> What is needed
Copy nothing but the lines below running from the line containing "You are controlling" through the line containing "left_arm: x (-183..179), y", both end lines included.
*** Opening Data shown ***
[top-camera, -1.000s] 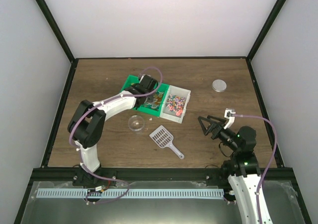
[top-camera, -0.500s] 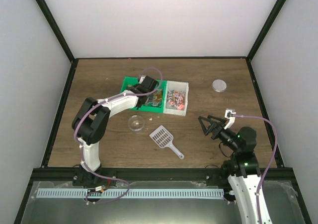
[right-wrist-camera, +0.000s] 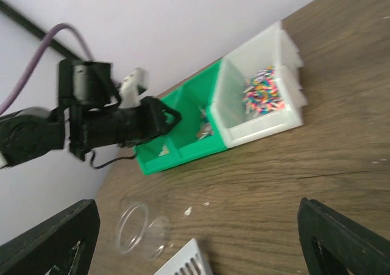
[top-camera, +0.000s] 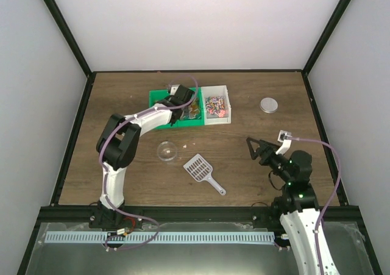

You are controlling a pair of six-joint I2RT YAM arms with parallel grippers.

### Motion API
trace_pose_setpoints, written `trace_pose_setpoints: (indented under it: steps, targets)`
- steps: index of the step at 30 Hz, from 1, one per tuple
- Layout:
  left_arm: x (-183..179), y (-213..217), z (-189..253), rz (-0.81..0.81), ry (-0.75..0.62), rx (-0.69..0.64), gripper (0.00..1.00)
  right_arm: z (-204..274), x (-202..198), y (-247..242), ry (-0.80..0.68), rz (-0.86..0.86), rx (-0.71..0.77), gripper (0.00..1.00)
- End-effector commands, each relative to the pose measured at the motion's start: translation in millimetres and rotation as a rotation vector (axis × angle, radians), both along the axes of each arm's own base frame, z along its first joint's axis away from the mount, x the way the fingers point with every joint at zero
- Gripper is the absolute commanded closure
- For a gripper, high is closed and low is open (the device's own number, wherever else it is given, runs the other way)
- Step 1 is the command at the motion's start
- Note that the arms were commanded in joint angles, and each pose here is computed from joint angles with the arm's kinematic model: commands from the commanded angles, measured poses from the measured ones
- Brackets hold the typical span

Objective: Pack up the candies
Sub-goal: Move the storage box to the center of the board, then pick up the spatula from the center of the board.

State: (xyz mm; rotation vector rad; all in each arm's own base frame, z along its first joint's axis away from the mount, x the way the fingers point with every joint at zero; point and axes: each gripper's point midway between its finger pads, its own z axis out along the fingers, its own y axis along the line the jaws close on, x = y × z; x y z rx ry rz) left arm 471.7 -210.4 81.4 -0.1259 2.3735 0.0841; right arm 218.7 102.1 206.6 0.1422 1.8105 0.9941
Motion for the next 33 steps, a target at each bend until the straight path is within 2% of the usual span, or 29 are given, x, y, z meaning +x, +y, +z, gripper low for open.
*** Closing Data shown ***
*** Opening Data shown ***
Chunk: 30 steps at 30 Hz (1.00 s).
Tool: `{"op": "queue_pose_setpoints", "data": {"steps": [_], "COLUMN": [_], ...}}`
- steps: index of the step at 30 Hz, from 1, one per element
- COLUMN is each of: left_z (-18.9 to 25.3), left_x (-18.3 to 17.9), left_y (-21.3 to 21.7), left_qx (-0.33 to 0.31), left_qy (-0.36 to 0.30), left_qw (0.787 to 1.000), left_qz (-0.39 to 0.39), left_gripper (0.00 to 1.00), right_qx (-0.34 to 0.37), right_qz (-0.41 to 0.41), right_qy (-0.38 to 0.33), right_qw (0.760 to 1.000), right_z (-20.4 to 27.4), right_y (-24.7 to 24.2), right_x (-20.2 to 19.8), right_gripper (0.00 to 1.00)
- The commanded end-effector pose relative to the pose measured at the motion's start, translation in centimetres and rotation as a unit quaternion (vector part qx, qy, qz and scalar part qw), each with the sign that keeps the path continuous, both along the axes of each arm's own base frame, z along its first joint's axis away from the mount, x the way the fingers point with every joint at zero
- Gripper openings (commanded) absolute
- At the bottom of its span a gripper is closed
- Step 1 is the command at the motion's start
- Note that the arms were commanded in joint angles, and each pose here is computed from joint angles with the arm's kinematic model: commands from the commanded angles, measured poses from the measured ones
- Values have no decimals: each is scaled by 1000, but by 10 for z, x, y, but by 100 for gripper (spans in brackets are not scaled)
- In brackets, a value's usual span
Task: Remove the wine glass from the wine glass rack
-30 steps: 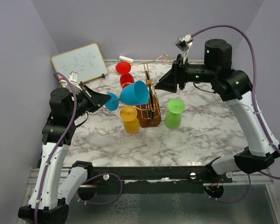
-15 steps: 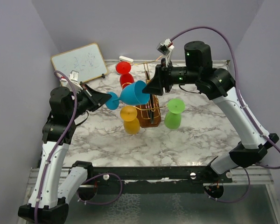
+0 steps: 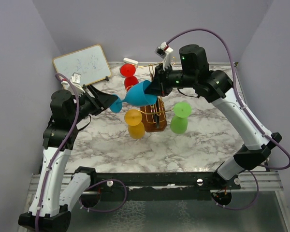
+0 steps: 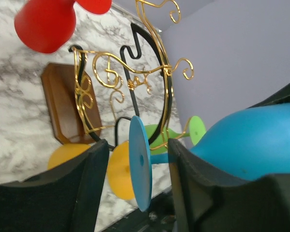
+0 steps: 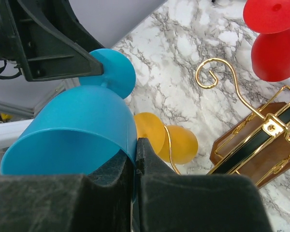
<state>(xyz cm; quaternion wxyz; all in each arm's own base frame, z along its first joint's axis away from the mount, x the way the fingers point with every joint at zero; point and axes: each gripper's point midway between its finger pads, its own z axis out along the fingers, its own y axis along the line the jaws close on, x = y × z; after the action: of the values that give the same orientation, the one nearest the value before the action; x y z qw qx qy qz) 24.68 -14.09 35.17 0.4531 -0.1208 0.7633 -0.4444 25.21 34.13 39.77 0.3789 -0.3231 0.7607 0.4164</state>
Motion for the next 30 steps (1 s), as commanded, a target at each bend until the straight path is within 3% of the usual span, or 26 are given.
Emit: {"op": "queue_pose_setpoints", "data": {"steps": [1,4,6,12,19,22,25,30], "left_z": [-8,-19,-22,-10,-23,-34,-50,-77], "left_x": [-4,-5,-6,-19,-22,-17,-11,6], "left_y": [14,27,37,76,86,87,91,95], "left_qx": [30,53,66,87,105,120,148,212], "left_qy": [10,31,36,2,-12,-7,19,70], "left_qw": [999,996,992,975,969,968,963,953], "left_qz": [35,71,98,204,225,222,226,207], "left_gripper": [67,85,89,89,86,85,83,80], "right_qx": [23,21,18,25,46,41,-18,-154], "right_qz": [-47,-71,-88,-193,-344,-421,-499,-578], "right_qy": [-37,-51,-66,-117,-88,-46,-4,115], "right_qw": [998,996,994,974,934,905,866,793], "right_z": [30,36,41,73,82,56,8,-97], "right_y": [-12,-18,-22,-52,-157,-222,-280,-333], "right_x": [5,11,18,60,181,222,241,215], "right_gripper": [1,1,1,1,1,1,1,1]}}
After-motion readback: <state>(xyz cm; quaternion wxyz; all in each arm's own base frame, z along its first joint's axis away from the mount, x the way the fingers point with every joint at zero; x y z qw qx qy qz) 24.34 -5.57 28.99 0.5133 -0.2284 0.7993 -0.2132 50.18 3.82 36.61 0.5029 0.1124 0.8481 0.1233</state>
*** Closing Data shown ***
> Task response
You are controlling a pair of six-joint I2RT YAM arms with parallel grippers.

### Motion API
trace_pose_setpoints, written `trace_pose_setpoints: (indented under it: steps, targets)`
- steps: index of the step at 30 Hz, from 1, one per tuple
- Layout:
  left_arm: x (-183..179), y (-213..217), z (-189..253), rz (-0.81..0.81), ry (-0.75..0.62), rx (-0.69..0.64), gripper (0.00..1.00)

No further answer is needed.